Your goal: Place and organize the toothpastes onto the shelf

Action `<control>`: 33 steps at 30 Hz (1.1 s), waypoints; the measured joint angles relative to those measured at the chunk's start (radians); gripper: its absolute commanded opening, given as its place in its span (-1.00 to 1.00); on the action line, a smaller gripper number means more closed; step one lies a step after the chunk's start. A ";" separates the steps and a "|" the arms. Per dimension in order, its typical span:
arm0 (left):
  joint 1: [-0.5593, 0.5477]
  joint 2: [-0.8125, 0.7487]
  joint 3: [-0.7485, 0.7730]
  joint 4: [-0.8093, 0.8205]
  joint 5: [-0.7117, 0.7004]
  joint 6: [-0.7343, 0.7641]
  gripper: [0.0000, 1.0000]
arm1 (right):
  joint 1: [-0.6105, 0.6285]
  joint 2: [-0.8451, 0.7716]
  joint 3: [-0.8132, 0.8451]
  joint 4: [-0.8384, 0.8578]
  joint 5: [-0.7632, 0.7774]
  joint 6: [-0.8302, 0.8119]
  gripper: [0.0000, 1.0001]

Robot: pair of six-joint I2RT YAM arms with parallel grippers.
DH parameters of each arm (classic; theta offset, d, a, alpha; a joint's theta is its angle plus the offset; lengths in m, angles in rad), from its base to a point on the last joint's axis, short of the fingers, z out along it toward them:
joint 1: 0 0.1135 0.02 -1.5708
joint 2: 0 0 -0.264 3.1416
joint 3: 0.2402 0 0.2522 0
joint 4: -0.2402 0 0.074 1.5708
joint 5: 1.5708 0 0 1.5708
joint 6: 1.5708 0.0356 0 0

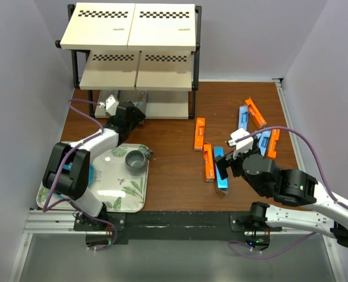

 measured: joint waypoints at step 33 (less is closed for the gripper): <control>0.002 0.157 0.156 -0.351 -0.048 -0.407 0.62 | 0.000 -0.026 -0.040 0.001 0.026 0.013 0.97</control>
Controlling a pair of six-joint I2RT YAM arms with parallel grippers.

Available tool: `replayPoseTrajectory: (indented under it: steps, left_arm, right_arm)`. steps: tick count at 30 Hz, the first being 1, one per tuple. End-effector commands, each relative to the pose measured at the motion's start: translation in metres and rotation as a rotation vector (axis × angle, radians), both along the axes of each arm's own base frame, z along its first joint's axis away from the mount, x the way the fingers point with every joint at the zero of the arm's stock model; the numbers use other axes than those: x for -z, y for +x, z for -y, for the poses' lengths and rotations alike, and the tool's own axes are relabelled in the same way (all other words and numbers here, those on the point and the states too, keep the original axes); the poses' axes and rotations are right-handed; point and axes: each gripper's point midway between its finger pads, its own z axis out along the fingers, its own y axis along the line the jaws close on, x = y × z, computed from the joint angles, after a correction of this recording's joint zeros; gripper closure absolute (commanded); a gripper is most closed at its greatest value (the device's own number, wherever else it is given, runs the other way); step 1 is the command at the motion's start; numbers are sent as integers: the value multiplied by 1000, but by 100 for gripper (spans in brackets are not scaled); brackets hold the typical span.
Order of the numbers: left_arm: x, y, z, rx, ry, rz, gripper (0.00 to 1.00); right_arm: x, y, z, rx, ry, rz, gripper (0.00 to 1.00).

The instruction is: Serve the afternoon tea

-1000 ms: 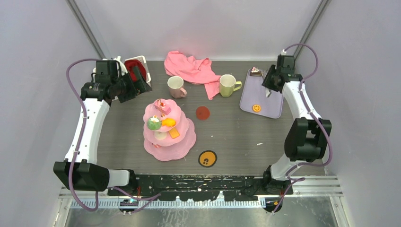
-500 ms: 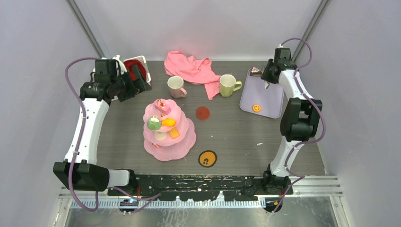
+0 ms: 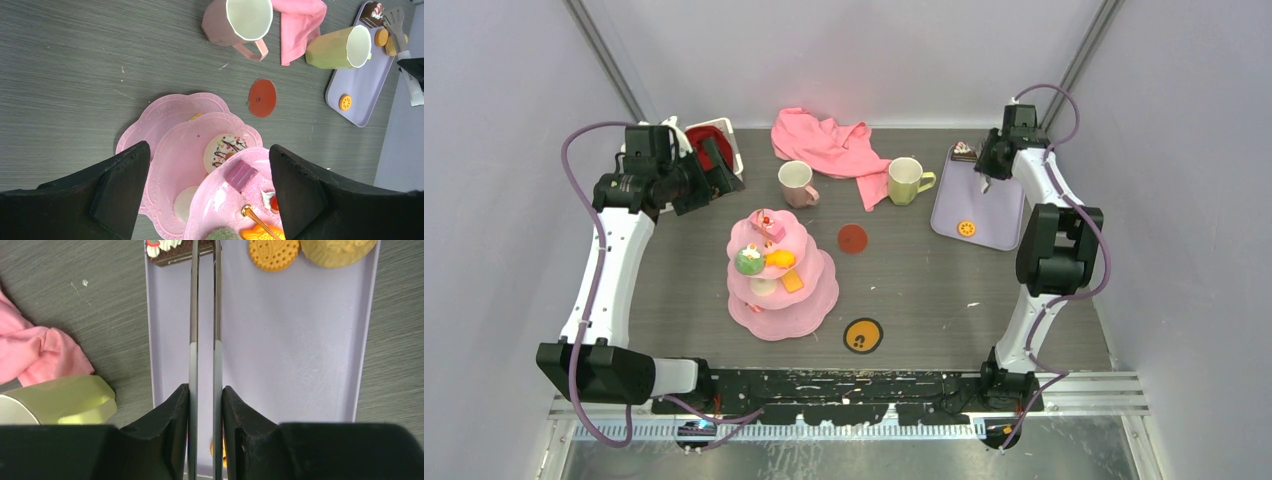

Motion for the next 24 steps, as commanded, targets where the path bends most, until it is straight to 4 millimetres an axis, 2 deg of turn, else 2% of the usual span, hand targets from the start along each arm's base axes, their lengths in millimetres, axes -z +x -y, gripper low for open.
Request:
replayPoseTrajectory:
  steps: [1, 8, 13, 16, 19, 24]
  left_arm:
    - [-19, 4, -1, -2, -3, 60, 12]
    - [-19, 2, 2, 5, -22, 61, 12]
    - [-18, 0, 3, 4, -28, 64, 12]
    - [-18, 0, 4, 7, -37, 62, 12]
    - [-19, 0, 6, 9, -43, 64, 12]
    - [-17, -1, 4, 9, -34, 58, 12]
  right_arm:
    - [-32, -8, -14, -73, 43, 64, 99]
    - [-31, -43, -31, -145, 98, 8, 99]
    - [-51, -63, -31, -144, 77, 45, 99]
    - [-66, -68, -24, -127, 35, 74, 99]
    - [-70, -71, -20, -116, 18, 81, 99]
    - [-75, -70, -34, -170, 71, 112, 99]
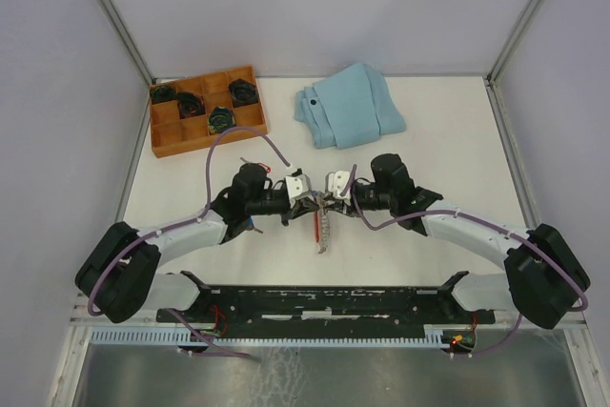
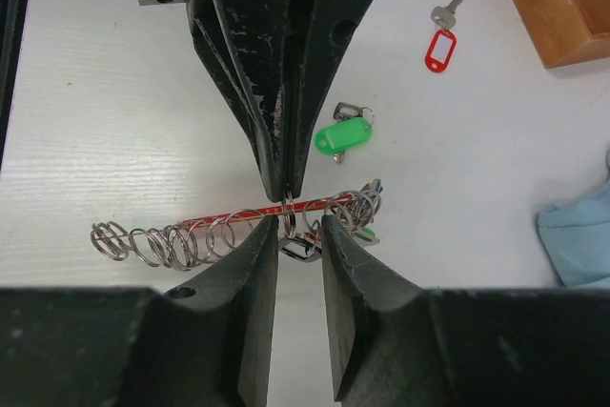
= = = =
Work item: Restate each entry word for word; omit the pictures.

Written reply:
Your goal: Place and organize the toothpastes onto the shelf

Action `<control>`: 33 steps at 30 Hz (1.1 s), waypoints; the measured joint angles relative to those measured at the chunk's start (radians); gripper: its absolute commanded opening, given as its place in its span (-1.00 to 1.00); on the action line, a smaller gripper number means more closed; step one lies a step after the chunk's start. A ";" separates the steps and a "|" the arms. Per dimension in order, its typical span:
arm0 (left):
  joint 1: [-0.5593, 0.5477]
  joint 2: [-0.8125, 0.7487]
  joint 3: [-0.7485, 0.7730]
  joint 4: [-0.8093, 0.8205]
  joint 5: [-0.7117, 0.7004]
  joint 6: [-0.7343, 0.7641]
  gripper: [0.0000, 1.0000]
arm1 (right):
  joint 1: [-0.6105, 0.6285]
  joint 2: [-0.8451, 0.7716]
  joint 3: [-0.8132, 0.8451]
  joint 4: [-0.8384, 0.8578]
  joint 5: [-0.7632, 0.7774]
  joint 6: [-0.8302, 0.8119]
  gripper: [0.0000, 1.0001]

Robot: pair of six-joint I2RT YAM arms with parallel grippers.
DH parameters of each arm (classic; theta offset, d, a, alpha; a joint's theta is its angle plus the offset; lengths in m, angles in rad), from its base to a point on the last joint's axis, short of the fingers, z out along it toward them:
joint 1: 0 0.1135 0.02 -1.5708
joint 2: 0 0 -0.264 3.1416
joint 3: 0.2402 0 0.2522 0
joint 4: -0.2402 0 0.074 1.5708
joint 5: 1.5708 0 0 1.5708
joint 6: 1.5708 0.0356 0 0


 measured: joint waypoints at step 33 (less is closed for the gripper): <control>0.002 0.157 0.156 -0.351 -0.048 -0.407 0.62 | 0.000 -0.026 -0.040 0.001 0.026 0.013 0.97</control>
Controlling a pair of six-joint I2RT YAM arms with parallel grippers.

Available tool: `replayPoseTrajectory: (indented under it: steps, left_arm, right_arm)`. steps: tick count at 30 Hz, the first being 1, one per tuple. End-effector commands, each relative to the pose measured at the motion's start: translation in metres and rotation as a rotation vector (axis × angle, radians), both along the axes of each arm's own base frame, z along its first joint's axis away from the mount, x the way the fingers point with every joint at the zero of the arm's stock model; the numbers use other axes than those: x for -z, y for +x, z for -y, for the poses' lengths and rotations alike, and the tool's own axes are relabelled in the same way (all other words and numbers here, those on the point and the states too, keep the original axes); the poses' axes and rotations are right-handed; point and axes: each gripper's point midway between its finger pads, its own z axis out along the fingers, its own y axis along the line the jaws close on, x = y × z, computed from the joint angles, after a correction of this recording's joint zeros; gripper closure absolute (commanded); a gripper is most closed at its greatest value (the device's own number, wherever else it is given, runs the other way); step 1 is the command at the motion's start; numbers are sent as integers: the value multiplied by 1000, but by 100 for gripper (spans in brackets are not scaled); brackets hold the typical span.
Order of the numbers: left_arm: x, y, z, rx, ry, rz, gripper (0.00 to 1.00); right_arm: x, y, z, rx, ry, rz, gripper (0.00 to 1.00).

The instruction is: Serve the afternoon tea

-1000 ms: 
-500 ms: 
+0 ms: 

Motion for the next 24 steps, as commanded, targets where the path bends most, until it is straight to 4 millimetres an axis, 2 deg of turn, else 2% of the usual span, hand targets from the start along each arm's base axes, their lengths in millimetres, axes -z +x -y, gripper low for open.
Request:
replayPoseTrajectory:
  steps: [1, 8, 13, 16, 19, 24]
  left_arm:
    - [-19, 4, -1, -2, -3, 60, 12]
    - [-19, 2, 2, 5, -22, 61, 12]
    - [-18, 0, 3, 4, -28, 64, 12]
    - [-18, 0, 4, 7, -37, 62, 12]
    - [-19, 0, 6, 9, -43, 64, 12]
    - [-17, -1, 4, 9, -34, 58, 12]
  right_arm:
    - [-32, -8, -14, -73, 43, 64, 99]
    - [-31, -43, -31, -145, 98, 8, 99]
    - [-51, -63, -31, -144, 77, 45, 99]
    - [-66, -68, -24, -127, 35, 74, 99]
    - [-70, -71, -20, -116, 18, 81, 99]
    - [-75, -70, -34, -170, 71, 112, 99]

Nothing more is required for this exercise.